## Directions
Exactly as written, reproduce the lines from the beginning of the data through the line containing "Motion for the"; the pictures are not reproduced.

## Records supplied
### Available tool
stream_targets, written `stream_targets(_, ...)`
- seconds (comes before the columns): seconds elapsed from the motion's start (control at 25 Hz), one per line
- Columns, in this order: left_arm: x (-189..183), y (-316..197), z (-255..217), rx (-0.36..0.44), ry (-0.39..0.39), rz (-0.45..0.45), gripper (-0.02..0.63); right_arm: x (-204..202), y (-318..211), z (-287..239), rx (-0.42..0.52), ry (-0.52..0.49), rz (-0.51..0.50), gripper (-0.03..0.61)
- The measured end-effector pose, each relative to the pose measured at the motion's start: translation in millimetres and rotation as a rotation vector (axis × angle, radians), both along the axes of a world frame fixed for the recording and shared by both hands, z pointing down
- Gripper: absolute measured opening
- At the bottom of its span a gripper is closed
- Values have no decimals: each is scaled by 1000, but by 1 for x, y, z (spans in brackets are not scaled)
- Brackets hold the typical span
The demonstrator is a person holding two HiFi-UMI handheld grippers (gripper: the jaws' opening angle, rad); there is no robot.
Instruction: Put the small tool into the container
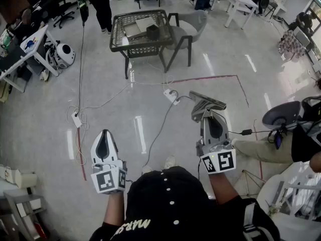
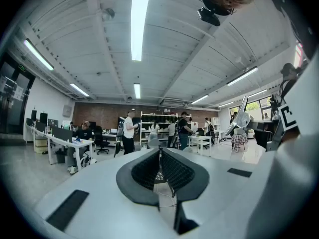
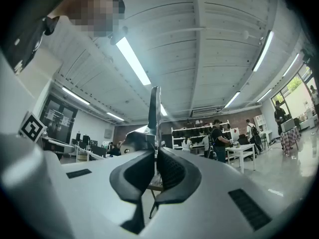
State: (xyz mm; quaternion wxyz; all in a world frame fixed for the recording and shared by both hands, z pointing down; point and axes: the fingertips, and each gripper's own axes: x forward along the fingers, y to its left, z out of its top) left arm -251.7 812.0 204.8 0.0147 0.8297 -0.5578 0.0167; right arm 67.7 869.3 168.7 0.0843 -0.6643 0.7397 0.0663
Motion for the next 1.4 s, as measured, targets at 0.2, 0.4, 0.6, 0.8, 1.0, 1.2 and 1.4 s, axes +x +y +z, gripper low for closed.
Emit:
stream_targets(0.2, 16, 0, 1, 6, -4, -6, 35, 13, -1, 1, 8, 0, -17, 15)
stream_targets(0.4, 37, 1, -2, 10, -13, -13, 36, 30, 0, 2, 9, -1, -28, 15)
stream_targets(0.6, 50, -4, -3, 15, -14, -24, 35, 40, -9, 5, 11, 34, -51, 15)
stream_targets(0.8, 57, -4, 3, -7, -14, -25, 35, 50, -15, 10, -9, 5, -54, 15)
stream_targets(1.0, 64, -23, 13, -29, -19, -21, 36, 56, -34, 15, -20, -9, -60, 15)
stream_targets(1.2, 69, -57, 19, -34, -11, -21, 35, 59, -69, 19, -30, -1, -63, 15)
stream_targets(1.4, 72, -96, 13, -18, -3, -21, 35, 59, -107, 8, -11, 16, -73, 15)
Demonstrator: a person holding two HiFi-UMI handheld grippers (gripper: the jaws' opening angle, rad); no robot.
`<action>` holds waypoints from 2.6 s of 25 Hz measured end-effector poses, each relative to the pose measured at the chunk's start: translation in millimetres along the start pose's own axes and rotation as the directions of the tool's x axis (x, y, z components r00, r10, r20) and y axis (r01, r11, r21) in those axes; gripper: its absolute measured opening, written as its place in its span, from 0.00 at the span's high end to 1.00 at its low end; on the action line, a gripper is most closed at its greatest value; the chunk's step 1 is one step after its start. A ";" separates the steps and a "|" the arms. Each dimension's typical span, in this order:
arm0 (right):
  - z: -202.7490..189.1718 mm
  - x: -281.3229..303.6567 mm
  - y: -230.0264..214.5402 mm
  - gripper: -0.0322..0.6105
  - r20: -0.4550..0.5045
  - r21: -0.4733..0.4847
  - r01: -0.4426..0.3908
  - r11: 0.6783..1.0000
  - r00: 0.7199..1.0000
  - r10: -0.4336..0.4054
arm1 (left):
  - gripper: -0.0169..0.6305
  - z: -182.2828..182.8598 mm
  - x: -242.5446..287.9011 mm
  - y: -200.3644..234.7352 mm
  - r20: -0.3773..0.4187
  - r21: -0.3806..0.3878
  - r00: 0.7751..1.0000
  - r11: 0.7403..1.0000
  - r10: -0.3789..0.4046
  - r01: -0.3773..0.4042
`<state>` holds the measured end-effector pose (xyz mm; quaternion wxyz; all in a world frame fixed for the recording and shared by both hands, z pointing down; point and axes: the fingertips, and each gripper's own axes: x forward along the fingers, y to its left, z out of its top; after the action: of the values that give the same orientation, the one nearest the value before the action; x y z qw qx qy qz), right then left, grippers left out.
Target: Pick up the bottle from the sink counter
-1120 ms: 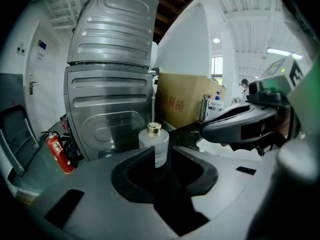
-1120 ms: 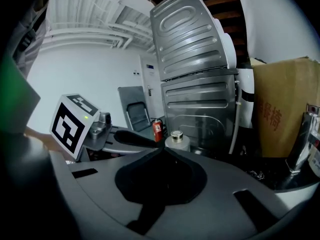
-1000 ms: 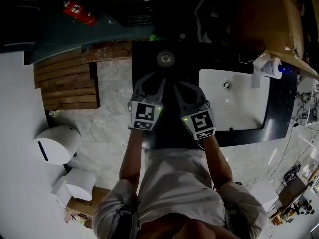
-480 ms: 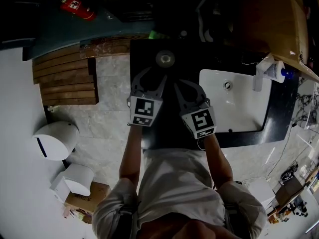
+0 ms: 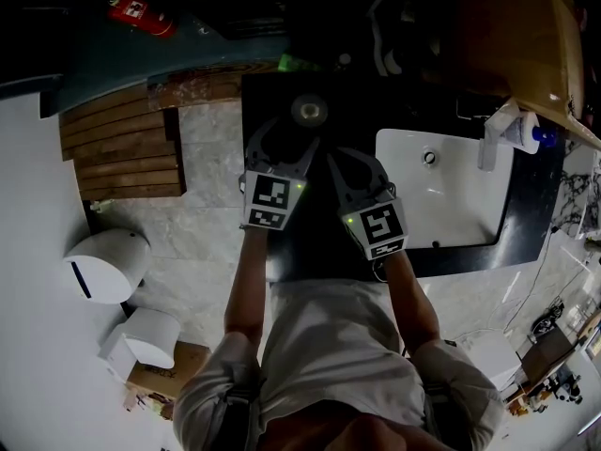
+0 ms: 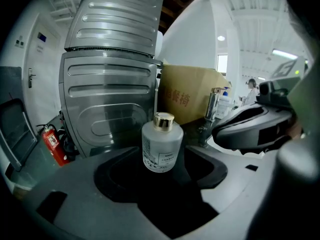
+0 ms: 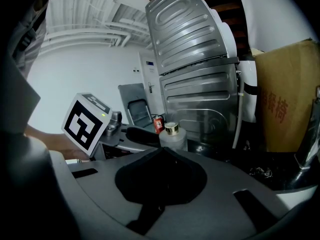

## Task output
### Available tool
stream_targets, written `stream_targets(_, ...)`
- seconds (comes before the columns): seconds elapsed from the motion's start (control at 25 Hz), one per line
- Columns, in this order: left_arm: x (-189..183), y (-316..197), z (-255..217), rx (-0.36..0.44), ry (-0.39..0.39), rz (-0.45..0.45), gripper (-0.02..0.63); right_arm: x (-204..202), y (-318..211), z (-287..239), rx (-0.42..0.52), ry (-0.52..0.49), rz (-0.51..0.50), gripper (-0.03..0.61)
- The measured end-effector pose, each relative to the pose measured at the motion's start: translation in millimetres and rotation as a rotation vector (axis × angle, radians), both along the axes of a world frame fixed for the recording and shared by both hands, z pointing down
- Gripper: absolute measured opening
- At the bottom of its span a gripper is closed
- Values have no decimals: each is scaled by 1000, but by 1 for x, y, z (spans in brackets are not scaled)
- Brackets hold the typical span
The demonstrator is a person holding two HiFi-UMI handheld grippers (gripper: the jaws' opening angle, rad); there is no robot.
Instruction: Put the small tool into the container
State: (xyz mm; quaternion wxyz; all in a world frame fixed for the recording and shared by both hands, z pointing down; point and axes: the fingertips, and each gripper's own axes: x forward along the fingers, y to its left, z out of its top) left arm -251.7 812.0 204.8 0.0147 0.8297 -0.5578 0.0167; right arm 67.7 869.3 168.7 0.0843 -0.6643 0.7397 0.0663
Motion for the next 1.4 s, as measured, targets at 0.2, 0.4, 0.6, 0.8, 1.0, 1.2 and 1.4 s, axes +x +y +z, gripper low for closed.

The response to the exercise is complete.